To me, if government did not spend that amount of money on space exploration,
probably private sector would have achieved even better things faster with
lower cost.

Besides, about the author : "..Wallace Fowler is the director of the Texas
Space Grant Consortium.".

------
lpolovets
This is simply how moonshots work. You lose $50m 99 times in a row, then make
$50b on the 100th time. (This is also very similar to how venture capital
economics work.)

I think it's wonderful that Google pursues moonshots and that they have the
cash flow to keep Wall Street investors from freaking out.
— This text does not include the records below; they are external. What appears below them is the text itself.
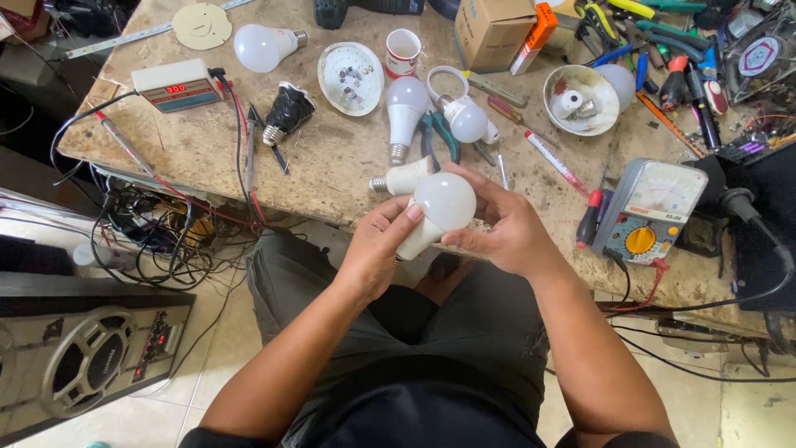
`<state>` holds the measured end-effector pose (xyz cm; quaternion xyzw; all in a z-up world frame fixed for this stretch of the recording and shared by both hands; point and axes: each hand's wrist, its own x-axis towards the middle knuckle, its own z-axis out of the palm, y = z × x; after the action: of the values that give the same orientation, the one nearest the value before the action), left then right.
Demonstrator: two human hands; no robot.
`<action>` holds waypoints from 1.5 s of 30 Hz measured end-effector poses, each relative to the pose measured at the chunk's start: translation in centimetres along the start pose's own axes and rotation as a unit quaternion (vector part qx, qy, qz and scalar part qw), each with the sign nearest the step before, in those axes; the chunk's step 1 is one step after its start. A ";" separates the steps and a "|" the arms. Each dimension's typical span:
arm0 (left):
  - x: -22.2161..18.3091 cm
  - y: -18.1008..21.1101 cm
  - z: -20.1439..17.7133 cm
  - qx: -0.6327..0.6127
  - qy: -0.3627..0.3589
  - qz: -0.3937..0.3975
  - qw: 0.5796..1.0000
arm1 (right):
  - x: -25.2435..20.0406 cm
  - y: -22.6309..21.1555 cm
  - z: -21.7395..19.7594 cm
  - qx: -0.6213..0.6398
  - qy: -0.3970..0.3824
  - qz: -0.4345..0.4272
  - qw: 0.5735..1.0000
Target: Inspecting and assembling LED light bulbs by fitting plastic covers onto the bases at a repair bench.
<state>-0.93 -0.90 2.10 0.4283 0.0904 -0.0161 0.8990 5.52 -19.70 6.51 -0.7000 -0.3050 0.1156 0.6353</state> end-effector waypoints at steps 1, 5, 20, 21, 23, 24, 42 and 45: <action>0.2 -0.3 -0.3 0.000 0.001 -0.001 1.000 | 0.0 -0.1 -0.1 0.000 0.000 0.001 1.000; 0.5 -0.9 -0.7 -0.005 -0.005 -0.005 1.000 | 0.0 -0.4 -0.3 -0.024 -0.007 -0.002 1.000; 0.6 1.3 1.3 0.005 -0.068 -0.057 0.996 | -0.1 0.2 -1.7 0.043 -0.014 -0.011 0.999; 1.0 0.6 0.7 0.067 -0.056 -0.018 0.996 | -0.1 -0.2 -1.5 0.065 -0.006 -0.001 0.998; 1.2 0.9 0.6 0.182 -0.051 0.032 0.982 | -0.2 1.5 -2.1 0.066 -0.002 -0.003 0.998; 1.3 0.9 0.5 0.293 -0.043 0.083 0.952 | -0.3 2.3 -2.5 0.068 0.001 -0.004 0.998; 4.9 1.5 0.6 0.530 -0.160 0.320 0.769 | -1.5 10.1 -3.8 0.083 0.125 0.072 0.986; 5.0 0.0 -0.1 0.538 -0.152 0.345 0.754 | -1.4 11.6 -3.7 0.077 0.150 0.094 0.981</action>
<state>3.95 -0.54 1.14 0.8350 -0.2252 0.1842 0.4670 9.72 -23.63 -4.32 -0.6839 -0.1292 0.0919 0.7121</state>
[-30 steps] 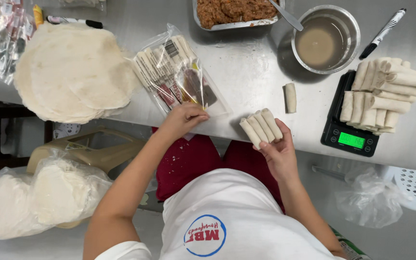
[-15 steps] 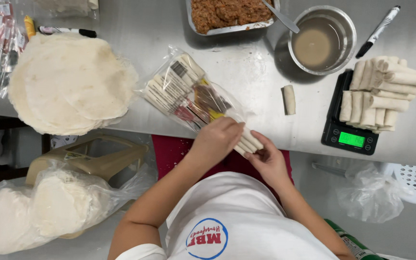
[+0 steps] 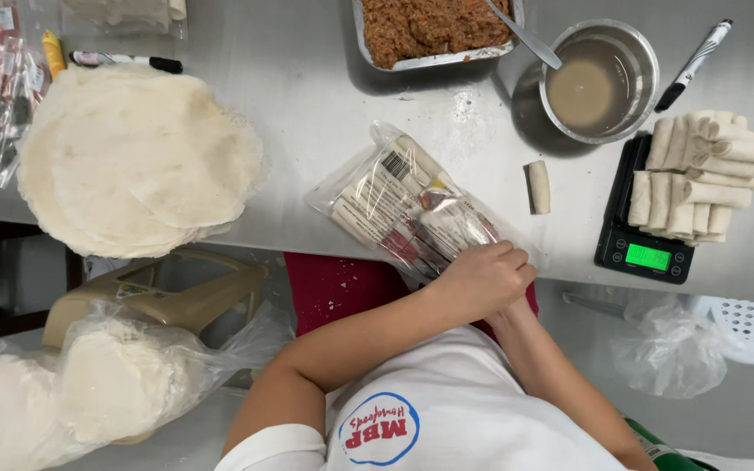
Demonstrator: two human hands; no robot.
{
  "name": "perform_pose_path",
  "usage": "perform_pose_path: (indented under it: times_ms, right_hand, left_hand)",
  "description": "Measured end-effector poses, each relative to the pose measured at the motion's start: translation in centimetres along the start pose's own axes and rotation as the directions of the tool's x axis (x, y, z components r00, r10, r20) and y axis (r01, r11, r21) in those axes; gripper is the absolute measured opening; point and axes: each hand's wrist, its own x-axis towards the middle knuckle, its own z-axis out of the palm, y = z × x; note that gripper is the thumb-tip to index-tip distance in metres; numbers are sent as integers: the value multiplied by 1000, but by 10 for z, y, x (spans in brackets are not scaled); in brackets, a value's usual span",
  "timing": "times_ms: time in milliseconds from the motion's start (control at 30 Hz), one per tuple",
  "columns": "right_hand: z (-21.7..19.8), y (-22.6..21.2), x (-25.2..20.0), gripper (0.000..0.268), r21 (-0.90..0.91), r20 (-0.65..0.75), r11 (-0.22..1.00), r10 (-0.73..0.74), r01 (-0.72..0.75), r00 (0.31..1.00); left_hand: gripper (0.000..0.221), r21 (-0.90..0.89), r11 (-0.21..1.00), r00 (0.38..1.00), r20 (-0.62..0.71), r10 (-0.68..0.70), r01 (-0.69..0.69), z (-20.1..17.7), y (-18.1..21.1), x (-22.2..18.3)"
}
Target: The person prepares lumpia by placing a filling from a metal tray onto a wrapper using a spoon, folding and rolling the wrapper, and then weighing the completed rolls on a digital scale before placing them into a plastic bag.
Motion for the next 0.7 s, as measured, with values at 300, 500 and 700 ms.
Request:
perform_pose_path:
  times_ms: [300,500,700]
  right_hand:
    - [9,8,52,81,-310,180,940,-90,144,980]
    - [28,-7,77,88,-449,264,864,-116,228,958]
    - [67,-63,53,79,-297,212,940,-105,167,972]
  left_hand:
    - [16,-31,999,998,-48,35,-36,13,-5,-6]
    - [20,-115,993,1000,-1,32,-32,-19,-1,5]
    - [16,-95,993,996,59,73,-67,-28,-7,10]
I'm confident that
one (or more) of their experiments will eventually make a huge impact on
people around the world.

------
323454
"NASA loses $25.4B on 'Moonshots'" \- New York Times headline from July 29
1973

------
zamalek
> The money that Google spent on areas that have little to do with internet
> search and advertising used to frustrate investors who wanted to see bigger
> profits.

"Dear Hen, the process of laying eggs is too expensive and should be
eliminated. Furthermore, we're expecting a 5% increase in golden eggs by the
end of the year."

------
chaostheory
Wall Street is short sighted and regularly see things by the quarter. Its long
term outlook tends to be a year give or take. Alphabet needs more forward
thinking investors who can see a payout that may not happen for a decade or
more. While it has cool projects, the problem with X is that it doesn't seem
to have a clear mission / message like SpaceX and Tesla where you are
investing for more than just a profit. I could be wrong but they have a
marketing / PR problem (in addition their other pre-exisiting ones).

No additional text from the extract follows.